Sesosok putih muncul dengan ganas di sudut pandangan Subaru, yang benar-benar terhalang. Bagian tengah jalan yang telah mereka potong dilenyapkan oleh satu semburan kabut yang sangat tebal.


'Jika kita terkena itu, kita akan berbagi nasib yang sama' pikir Subaru saat merasakan sensasi dingin kabut di tubuhnya, suhu tubuhnya turun beberapa derajat.


Ravel menyadari itu dan memeluk Subaru lebih erat untuk berbagi kehangatan dengannya, seolah-olah dia disambar petir, dia tiba-tiba dipenuhi dengan keberanian dan bersiap untuk mewujudkan Beast Eater atau Sword Barrier.


Subaru berpikir bahwa sekarang dia mengerti bagaimana dengan pelukan sederhana, semua protagonis itu dipenuhi dengan keberanian dan kekuatan, saat ini dia merasa seperti dia bisa membuat luka kecil di jari Reinhard. Dengan senyum berani dia menuju ke tujuannya.

__ADS_1


Tapi bukan untuk menemaninya, tapi untuk melawan Lady Fate. Dan sampai pada akhir yang bahagia.


///


(Di Mansion Roswaal)


Di kamar Subaru ada seorang gadis berambut biru, berbaring di ranjang pemuda berambut hitam itu. Dia berdoa kepada dewa apa pun yang ada saat ini. Saat ini tuannya sedang menghadapi Beast yang telah meneror dunia selama beberapa generasi. Dan dia di sini melindungi saingan cintanya.

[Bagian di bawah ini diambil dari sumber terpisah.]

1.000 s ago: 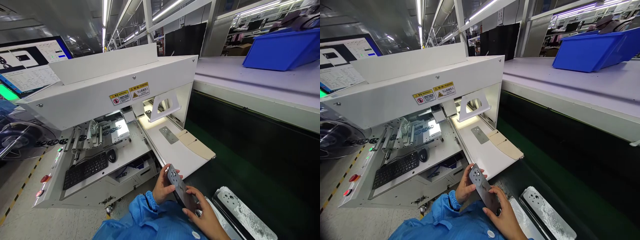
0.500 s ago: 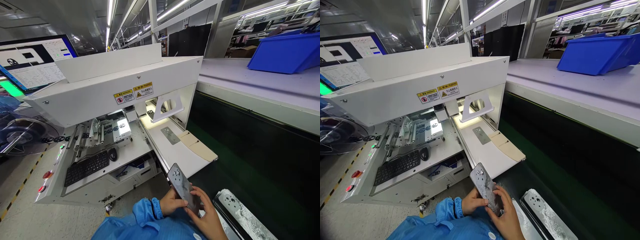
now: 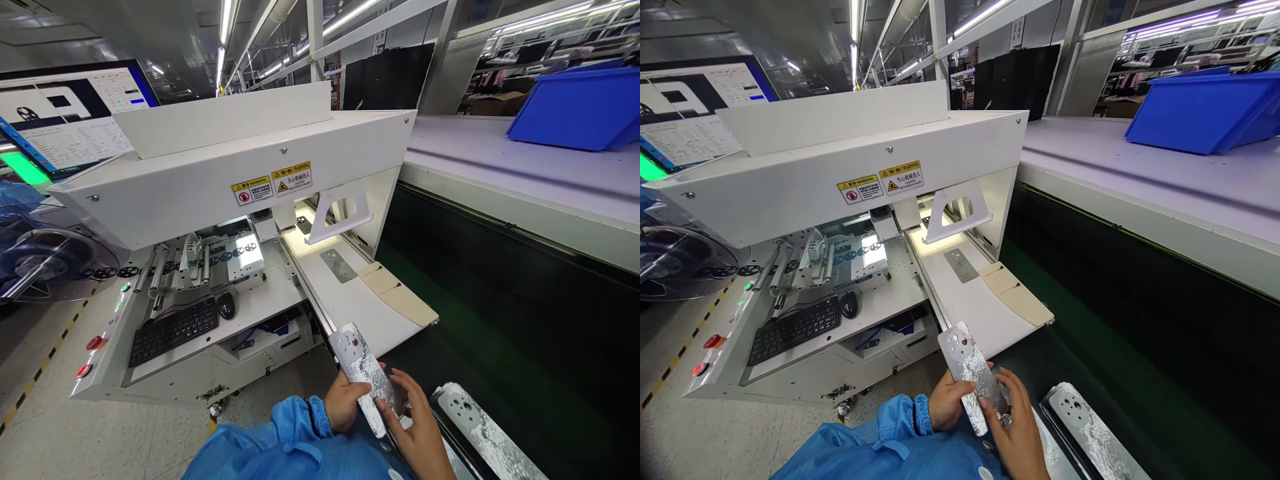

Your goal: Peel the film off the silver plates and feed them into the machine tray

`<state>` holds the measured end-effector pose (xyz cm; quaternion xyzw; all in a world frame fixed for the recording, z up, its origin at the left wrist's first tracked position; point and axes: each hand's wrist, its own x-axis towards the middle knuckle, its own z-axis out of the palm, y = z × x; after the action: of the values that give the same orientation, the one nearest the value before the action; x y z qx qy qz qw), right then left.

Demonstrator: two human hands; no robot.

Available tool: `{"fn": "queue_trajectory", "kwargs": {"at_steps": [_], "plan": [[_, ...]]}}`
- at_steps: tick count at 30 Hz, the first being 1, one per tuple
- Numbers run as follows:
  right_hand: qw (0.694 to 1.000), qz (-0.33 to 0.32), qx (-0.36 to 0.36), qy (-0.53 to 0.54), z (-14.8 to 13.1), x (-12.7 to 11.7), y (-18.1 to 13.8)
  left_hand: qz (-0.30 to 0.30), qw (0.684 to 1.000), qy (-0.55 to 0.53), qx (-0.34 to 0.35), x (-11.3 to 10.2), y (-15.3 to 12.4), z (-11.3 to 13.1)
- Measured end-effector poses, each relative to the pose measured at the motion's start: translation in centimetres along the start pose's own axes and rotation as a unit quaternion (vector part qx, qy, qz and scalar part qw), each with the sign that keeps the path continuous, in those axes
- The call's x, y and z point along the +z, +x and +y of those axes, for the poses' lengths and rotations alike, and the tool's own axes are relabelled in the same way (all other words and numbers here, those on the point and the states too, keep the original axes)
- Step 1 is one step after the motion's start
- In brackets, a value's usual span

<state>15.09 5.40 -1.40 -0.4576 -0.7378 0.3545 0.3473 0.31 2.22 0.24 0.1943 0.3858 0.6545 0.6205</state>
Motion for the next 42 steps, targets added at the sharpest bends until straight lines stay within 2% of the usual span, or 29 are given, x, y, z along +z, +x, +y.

"Tolong, biarkan tuan kembali untuk menepuk kepalaku sekali lagi." Meili memohon siapa pun yang mendengarkan, Subaru adalah satu-satunya tempat dia merasa aman, satu-satunya yang meskipun hampir membunuhnya, memaafkannya dan dia yang memberinya alasan untuk hidup selain tidak membuat Emerada marah.


"Tolong, kembalilah dengan selamat... Tuan."


Kata-kata itu hilang dalam keheningan malam yang tak tertahankan, mungkin beberapa Tuhan bisa mendengarkan permintaan mereka, mungkin Lady Fate tidak terlalu buruk.


Tanpa menyadarinya, Dewi Takdir tertentu bersin saat berbicara dengan Dewi lain dengan rambut pirang dan mata biru.


///

__ADS_1


(A/N: Bab ini sudah saya edit, semoga kalian puas dengan bab ini.)